Merhaba sevgili okuyucularım. (Yazar burada büyük kitleler tarafından okunuyormuş gibi davranıyor). Neyse, öncelikle bilmenizi isterim ki size bundan sonra "hırbolarım" diyeceğim. Hırbolarım, eğer sadık bir okuyucuysanız -ki değilsiniz herhalde- fark etmişsinizdir ki, kızımızın hala bir adı yok. Kimliksiz yavrucak. Neyse  hem isim, hem de görünüşü hakkındaki yorumlarınızı bekliyorum. İyi okumalar!

  Hepimiz insanız, yani hepimizin bir sohbette konuyu anlamadığımız, olayın başını veya sonunu kaçırdığımız, 3 evlatla sokağa atılmış gibi hissettiğimiz anlar vardır. İşte böyle anları, Hande'yle konuşurken yaşamak imkansızdı. Çünkü kızın anlattığı şeyleri yakalayamıyorsunuz ki kaçırasınız!

 Herkesin öyle arkadaşları vardır mutlaka ama bu kadar da olmaz yani. Kız bir dakika önce duygusala bağlayıp toplum içinde efkarlı şarkılar açıp yüksek sesle dinleyecek haldeydi, şimdi Cem Yılmaz'a döndü şerefsizim, "bu toplumun derdi ne?" gibisinden espri yapıyor.

 Sen toplumu moplumu bırak da senin derdin ne bacım? Ne yaşadın da bu hale geldin sen? Ne yaptılar sana? Cem Yılmaz kıyafeti giydirip sahneye mi koydular ne oldu?

 "Neyse işte, Mehmet'le çıkıyorduk, ben evliliğe doğru gidiyoruz sanırken..."

 YUH, ÇÜŞ, OHA, DEVE. Sen daha demin Ömer için adaklar adayıp, mumlar yakmıyor muydun? Ömer birden Mehmet mi oldu? Ömer, Mehmet'se ben kimim? gibi saçma sapan düşünceler için girdiğimde duruma el koyma vaktinin geldiğini anlayıp tepki verdim.

 "Yuh, oha,çüş deve Hande! N'aptın kızım sen? Yavaş gel bi."

 "N'oldu ki ya?"

  Ne mi oldu? NE Mİ OLDU? Anan oldu Hande. Anan. Ben elalemin hırbolarıya uğraşırken sen -nereden buluyorsan- İstanbul'un biz normallerin yılda ancak bir iki kez karşılaşabildiği ender bulunan, nazik, yakışıklı, duyarlı adamların kalbini kırıp kırıp onları saf odunlara dönüştürüyorsun. Geberirsin inşallah, Hande. İnşallah Mehmet'le Ömer bir olup danaya girercesine sana girerler Hande. Bir git, Hande. Öl, Hande.

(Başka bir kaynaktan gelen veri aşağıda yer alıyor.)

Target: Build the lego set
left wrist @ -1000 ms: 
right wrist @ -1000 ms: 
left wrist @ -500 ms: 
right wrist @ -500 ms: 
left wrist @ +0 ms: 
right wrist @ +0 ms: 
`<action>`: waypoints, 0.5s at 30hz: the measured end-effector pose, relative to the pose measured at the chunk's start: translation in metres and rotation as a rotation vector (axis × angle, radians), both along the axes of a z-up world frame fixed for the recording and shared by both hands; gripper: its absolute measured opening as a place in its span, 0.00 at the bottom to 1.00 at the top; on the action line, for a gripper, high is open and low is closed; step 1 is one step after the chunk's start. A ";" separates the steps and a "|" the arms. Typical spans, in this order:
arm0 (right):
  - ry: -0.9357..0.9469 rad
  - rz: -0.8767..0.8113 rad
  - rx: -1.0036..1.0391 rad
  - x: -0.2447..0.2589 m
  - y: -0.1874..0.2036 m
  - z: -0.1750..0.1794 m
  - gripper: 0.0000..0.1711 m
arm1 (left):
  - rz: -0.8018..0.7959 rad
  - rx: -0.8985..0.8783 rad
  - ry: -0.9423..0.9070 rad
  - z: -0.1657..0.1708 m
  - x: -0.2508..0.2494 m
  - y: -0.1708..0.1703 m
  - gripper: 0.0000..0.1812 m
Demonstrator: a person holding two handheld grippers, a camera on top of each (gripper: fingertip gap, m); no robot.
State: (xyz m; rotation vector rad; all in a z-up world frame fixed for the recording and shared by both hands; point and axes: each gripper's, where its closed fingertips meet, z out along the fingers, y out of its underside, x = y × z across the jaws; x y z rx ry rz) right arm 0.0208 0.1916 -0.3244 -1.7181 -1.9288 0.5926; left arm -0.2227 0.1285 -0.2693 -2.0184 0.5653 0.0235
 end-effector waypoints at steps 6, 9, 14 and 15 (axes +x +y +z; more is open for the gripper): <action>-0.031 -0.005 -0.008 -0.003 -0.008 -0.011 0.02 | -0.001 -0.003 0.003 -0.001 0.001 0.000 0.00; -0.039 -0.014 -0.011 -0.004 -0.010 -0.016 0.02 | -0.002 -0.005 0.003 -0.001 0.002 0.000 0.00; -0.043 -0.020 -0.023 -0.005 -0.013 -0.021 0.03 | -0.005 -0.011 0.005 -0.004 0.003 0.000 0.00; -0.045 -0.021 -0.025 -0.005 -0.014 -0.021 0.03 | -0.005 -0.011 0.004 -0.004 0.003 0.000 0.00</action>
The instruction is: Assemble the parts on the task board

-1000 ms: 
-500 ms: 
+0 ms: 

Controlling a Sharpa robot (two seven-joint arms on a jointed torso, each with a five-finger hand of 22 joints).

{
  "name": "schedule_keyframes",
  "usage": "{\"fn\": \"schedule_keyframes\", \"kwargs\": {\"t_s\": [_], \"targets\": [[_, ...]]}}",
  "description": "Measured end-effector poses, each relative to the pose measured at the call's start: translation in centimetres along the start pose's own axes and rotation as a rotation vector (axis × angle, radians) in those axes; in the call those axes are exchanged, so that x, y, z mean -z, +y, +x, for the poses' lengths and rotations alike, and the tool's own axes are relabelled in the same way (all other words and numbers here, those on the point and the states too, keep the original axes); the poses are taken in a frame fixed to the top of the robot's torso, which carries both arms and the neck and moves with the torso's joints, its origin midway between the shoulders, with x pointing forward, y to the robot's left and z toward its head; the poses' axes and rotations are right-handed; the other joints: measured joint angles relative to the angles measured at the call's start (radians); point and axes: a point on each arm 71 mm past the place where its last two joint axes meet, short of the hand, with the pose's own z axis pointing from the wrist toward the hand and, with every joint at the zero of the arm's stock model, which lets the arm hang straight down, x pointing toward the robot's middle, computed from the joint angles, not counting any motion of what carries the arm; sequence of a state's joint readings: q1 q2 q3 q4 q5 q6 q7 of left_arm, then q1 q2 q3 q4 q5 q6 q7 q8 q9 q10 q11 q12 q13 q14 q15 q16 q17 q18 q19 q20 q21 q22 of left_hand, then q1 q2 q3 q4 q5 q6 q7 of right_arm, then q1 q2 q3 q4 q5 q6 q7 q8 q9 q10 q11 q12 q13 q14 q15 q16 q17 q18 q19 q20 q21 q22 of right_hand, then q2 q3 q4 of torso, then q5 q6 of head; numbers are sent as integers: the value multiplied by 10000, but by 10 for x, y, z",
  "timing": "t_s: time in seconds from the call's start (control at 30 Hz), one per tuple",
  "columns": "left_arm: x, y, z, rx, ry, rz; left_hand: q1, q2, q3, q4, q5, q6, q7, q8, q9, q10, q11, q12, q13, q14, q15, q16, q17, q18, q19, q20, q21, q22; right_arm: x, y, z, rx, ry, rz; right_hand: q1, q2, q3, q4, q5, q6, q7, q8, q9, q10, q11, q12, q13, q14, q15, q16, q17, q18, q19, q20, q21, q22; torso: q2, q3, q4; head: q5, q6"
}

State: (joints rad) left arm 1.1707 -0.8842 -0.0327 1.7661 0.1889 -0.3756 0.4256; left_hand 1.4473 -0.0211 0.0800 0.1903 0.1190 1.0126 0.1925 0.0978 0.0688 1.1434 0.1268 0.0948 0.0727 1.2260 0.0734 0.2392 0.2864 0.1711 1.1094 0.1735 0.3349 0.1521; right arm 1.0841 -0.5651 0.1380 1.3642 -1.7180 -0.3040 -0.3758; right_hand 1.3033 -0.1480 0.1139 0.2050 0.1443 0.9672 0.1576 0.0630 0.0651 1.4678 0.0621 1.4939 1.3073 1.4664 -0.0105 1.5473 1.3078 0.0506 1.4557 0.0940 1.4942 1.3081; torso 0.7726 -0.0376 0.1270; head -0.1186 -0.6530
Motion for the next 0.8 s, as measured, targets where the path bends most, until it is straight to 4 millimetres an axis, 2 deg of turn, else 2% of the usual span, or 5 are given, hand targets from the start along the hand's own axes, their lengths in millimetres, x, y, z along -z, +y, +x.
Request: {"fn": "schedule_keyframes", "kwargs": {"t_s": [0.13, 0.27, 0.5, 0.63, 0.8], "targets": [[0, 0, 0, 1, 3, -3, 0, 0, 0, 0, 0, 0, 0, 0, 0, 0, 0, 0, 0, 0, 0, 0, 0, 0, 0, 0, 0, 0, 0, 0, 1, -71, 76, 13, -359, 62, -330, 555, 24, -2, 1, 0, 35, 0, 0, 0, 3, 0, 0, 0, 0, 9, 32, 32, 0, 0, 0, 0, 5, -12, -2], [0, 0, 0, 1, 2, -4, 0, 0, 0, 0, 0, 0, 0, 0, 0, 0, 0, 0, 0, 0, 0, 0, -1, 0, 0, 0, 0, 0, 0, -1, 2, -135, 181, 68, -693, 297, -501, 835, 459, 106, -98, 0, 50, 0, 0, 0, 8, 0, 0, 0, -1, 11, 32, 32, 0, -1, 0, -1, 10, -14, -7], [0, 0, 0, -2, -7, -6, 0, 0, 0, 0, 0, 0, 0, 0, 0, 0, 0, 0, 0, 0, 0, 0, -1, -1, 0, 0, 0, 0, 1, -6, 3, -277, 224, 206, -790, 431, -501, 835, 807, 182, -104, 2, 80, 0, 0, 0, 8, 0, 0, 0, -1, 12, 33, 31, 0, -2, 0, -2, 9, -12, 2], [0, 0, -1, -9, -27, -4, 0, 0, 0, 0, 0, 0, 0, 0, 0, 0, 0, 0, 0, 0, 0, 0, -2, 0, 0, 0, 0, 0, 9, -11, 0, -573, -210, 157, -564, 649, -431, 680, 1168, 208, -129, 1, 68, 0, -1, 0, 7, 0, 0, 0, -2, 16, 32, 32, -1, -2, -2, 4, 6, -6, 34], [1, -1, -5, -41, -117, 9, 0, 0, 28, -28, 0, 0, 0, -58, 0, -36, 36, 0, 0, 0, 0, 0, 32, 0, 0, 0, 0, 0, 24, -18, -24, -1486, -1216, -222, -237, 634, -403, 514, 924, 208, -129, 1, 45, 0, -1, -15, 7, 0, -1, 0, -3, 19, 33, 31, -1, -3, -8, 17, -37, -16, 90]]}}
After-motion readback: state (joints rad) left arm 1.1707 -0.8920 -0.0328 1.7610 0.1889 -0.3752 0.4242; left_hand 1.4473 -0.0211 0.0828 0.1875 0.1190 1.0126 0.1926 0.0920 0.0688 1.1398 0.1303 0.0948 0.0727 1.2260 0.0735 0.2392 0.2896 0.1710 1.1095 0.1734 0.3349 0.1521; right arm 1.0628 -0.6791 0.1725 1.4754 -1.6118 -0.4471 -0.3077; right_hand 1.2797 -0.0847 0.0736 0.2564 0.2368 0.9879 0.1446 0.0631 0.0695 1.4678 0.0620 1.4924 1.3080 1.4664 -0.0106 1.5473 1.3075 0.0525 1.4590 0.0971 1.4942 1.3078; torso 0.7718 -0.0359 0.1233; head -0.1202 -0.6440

 "Yok bir şey ya. Anlatmaya devam et sen. Sonra ne oldu Mehmet'le?"

 "Ne Mehmet'i kızım, Veli'yi anlatıyordum ben en son. Neyse işte, ben bunu abisiyle basınca ayrıldık. Sonra bir de Mustafa vardı..."

 Kız kız değil ayaklı Müge Anlı katalogu. Allah'tan yılların tecrübesiyle "anlamış numarası" yapabiliyorum da çakmıyor salak.

...

"Hiç gerek yok diyorum sana Hande."

"Nasıl gerek yok ya? Başımıza erkek fatma olup çıkacak mısın sen?"

"Ne erkek fatması ya? Adım Fatma değil bir kere benim."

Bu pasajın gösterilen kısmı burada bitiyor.